**Collected data**.

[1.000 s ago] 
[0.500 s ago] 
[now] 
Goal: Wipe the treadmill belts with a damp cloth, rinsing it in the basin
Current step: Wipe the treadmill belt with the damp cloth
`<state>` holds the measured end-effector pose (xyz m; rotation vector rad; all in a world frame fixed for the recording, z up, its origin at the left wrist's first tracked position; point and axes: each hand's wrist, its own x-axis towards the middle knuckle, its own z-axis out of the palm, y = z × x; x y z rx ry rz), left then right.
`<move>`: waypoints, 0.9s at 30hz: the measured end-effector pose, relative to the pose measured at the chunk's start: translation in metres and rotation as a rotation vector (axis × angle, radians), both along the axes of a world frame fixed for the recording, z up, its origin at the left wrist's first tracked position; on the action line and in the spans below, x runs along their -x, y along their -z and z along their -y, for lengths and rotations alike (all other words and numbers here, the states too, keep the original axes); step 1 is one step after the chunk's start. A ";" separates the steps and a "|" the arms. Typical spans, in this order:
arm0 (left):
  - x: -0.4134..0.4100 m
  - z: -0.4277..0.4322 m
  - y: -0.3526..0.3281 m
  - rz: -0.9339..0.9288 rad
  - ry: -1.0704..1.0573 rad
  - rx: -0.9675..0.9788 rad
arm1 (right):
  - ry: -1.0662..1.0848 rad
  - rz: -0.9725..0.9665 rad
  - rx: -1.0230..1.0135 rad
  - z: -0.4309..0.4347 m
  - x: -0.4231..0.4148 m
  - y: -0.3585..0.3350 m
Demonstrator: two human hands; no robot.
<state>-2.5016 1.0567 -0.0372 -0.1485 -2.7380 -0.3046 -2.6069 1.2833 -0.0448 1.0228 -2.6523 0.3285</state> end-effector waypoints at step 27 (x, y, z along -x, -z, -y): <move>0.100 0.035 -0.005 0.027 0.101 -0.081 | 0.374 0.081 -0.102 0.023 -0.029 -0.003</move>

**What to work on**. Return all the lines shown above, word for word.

**Answer to this task**.
[1.000 s ago] 
[0.500 s ago] 
[now] 
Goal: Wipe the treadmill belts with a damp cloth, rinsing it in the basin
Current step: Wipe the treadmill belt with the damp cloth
`<state>` holds the measured end-effector pose (xyz m; rotation vector rad; all in a world frame fixed for the recording, z up, its origin at the left wrist's first tracked position; point and axes: each hand's wrist, its own x-axis towards the middle knuckle, its own z-axis out of the palm, y = z × x; x y z rx ry rz), left then right.
`<move>`: waypoints, 0.9s at 30hz: the measured end-effector pose, relative to the pose measured at the chunk's start: translation in metres and rotation as a rotation vector (axis × angle, radians), both along the axes of a world frame fixed for the recording, z up, its origin at the left wrist's first tracked position; on the action line and in the spans below, x runs along their -x, y along their -z and z along their -y, for lengths and rotations alike (all other words and numbers here, the states too, keep the original axes); step 1 is one step after the chunk's start. A ";" separates the steps and a "|" the arms. Typical spans, in this order:
arm0 (left):
  - x: -0.4134..0.4100 m
  - z: -0.4277..0.4322 m
  - y: -0.3526..0.3281 m
  - rz: -0.9339..0.9288 rad
  - ry: -1.0704..1.0573 rad
  - rx: -0.9675..0.9788 rad
arm1 (right):
  - ry: -1.0662..1.0848 rad
  - rz: -0.9725..0.9665 rad
  - rx: -1.0230..1.0135 rad
  - z: -0.4309..0.4347 m
  - x: -0.4231..0.4148 m
  - y: -0.3585..0.3350 m
Demonstrator: two human hands; no robot.
<state>-2.5016 1.0567 -0.0372 -0.1485 -2.7380 -0.3046 -2.6069 1.2833 -0.0448 1.0228 -2.6523 0.3285</state> end-effector waypoints at step 27 (x, y, z along -x, -z, -y): <move>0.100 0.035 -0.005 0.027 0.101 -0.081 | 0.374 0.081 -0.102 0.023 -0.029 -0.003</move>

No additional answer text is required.